Again, back at Savoy we’ve recently signed a 25-desk lease at Clockwise on a month-to-month basis with a major blue chip corporation. They told us that while they do have space already around the area, this was for a specific project team. While this would make this year’s cost for the project team higher, they would be able to quickly eliminate costs associated with the team should that project ever be cut. As landlords, this ability to provide both “traditional” leases and flexible space in the same building has served us very well, and sure enough this same tenant’s interest was piqued, and they are seeing what
traditional leases over certain floors would look like. This combination is occurring elsewhere in our portfolio. At our Liverpool asset we have also experienced blue chip tenants approaching us on a 5-10 year lease basis because the building also provides overflow space for them through Clockwise that can eventually be converted into an additional lease if required. Even if we charge a higher rent per square foot, this is still a more cost-effective option for the larger tenant versus taking on a longer-term lease for more space than required, just in case they need more in the future. As a landlord we also possess more negotiating leverage given that we are reducing the number of vacant floors available in buildings where we deploy Clockwise, creating some scarcity of space for these larger tenants.
Clockwise Outside the UK
Since the referendum vote in mid-2016, we have maintained an analysis of the dynamics of supply and demand in select European cities, since we believed that some could one day become competitors for the universe of UK tenants who need to remain within the EU. When doing like-for-like comparisons of serviced office product, one of the most interesting things we have found was that while serviced office as a product is far less developed and sophisticated on much of the continent when compared to UK regional cities, the serviced office desk rates are often higher than they are in UK regional cities. Furthermore, we noticed that acquisition office values per square meter in many cities on the continent are not too far apart from what they are in UK regional markets.

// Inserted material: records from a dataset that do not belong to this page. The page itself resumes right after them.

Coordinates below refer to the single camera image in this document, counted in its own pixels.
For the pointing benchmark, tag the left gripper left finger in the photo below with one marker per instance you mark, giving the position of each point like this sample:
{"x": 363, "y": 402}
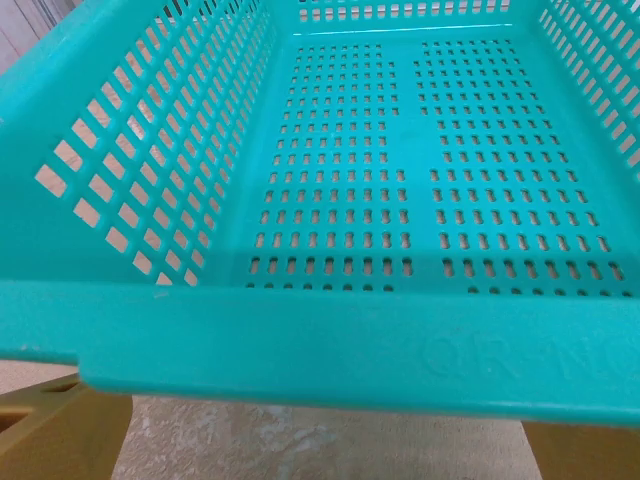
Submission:
{"x": 60, "y": 440}

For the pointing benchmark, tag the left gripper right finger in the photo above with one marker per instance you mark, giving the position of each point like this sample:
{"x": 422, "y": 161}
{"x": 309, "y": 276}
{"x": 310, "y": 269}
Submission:
{"x": 590, "y": 455}

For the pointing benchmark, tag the teal plastic basket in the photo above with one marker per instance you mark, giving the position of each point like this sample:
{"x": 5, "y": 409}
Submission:
{"x": 320, "y": 340}

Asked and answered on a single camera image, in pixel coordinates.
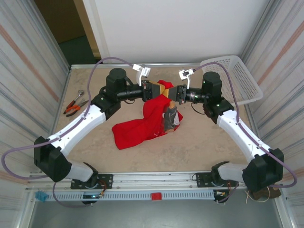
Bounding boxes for white door frame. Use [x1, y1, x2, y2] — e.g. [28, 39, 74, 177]
[82, 0, 112, 64]

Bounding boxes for grey metal sheet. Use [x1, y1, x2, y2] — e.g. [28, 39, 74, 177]
[29, 200, 289, 228]

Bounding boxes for orange-handled pliers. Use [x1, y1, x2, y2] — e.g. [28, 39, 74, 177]
[63, 100, 89, 117]

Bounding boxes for brown drawstring pouch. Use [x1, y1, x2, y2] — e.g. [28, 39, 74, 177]
[246, 185, 283, 203]

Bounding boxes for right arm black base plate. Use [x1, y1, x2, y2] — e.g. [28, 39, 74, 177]
[196, 172, 239, 188]

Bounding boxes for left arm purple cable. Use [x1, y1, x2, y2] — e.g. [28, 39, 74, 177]
[1, 57, 135, 209]

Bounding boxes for red t-shirt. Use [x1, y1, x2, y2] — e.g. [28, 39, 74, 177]
[112, 79, 184, 150]

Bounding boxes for white plastic basket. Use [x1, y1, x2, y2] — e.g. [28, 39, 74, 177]
[200, 55, 264, 106]

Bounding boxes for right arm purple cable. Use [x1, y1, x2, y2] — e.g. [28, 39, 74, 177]
[192, 62, 298, 204]

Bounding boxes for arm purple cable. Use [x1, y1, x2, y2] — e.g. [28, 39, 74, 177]
[192, 62, 298, 204]
[1, 57, 135, 209]

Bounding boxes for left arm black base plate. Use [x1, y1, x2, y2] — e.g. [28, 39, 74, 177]
[70, 174, 114, 190]

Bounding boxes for small blue block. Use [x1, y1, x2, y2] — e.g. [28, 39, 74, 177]
[35, 191, 48, 202]

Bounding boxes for white slotted cable duct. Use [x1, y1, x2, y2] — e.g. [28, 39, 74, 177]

Further, while competition amongst serviced office providers is lower than in the UK regions, and desk rates are sometimes higher than in the UK regions, the cost basis for construction is pretty similar. This implies that achievable yields on cost are higher in certain markets in continental Europe. When you factor in that borrowing margins and the bank risk-free rate are both lower, the degree of positive leverage for serviced offices on the continent begins to look much superior to that achievable in the UK regional markets. We have been monitoring select markets where we think we can create a competitive advantage, though we are being judicious with our resources in doing so.
Even considering these advantages, we are careful about where and how we use Clockwise to ensure each new location is designed and managed to achieve its full potential. We also keep in mind that Clockwise is not “one fits all” solution, and so we are careful to select the type of buildings and locations that best suit this offering while also limiting liquidity risk on exit. However, we believe this tool enables us to create complementary portfolios in key markets where we can maximise our operational advantages and maintain a defensible portfolio mix of tenants.